Starting at the first line of the listing below and ending at the line with "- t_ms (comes", copy each line exactly.
Source material Start Marker
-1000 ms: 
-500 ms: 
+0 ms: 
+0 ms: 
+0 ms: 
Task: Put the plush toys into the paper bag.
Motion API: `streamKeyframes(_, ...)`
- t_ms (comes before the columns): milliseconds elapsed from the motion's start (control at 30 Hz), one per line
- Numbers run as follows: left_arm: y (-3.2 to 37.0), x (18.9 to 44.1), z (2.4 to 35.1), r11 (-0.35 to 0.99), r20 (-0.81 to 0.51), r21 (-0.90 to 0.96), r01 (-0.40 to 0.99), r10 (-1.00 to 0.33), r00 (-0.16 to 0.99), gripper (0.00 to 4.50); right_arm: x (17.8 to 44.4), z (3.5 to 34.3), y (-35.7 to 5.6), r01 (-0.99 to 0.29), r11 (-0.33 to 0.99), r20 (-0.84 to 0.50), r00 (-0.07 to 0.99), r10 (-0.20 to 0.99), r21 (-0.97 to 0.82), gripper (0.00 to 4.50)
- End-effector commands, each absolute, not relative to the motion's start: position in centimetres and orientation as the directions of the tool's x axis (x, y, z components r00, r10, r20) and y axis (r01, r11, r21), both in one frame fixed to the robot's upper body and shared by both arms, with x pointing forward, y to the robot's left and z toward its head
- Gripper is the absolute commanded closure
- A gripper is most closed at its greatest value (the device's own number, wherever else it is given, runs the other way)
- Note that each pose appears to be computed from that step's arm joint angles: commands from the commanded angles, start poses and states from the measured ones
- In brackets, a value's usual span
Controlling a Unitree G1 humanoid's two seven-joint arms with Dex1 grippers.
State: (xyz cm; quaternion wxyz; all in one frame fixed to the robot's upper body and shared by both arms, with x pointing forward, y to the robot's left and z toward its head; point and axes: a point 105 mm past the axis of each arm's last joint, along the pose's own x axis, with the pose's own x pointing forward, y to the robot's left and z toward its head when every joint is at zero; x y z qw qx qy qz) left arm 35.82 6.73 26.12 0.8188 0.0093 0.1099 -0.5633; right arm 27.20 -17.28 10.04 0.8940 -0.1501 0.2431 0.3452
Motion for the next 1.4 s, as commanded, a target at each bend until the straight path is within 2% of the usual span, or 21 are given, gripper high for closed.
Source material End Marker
- Result of this exercise -
-1000 ms: 
-500 ms: 
+0 ms: 
+0 ms: 
+0 ms: 
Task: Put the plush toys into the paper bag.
Motion API: `streamKeyframes(_, ...)`
- t_ms (comes before the columns): milliseconds elapsed from the motion's start (control at 30 Hz), one per line

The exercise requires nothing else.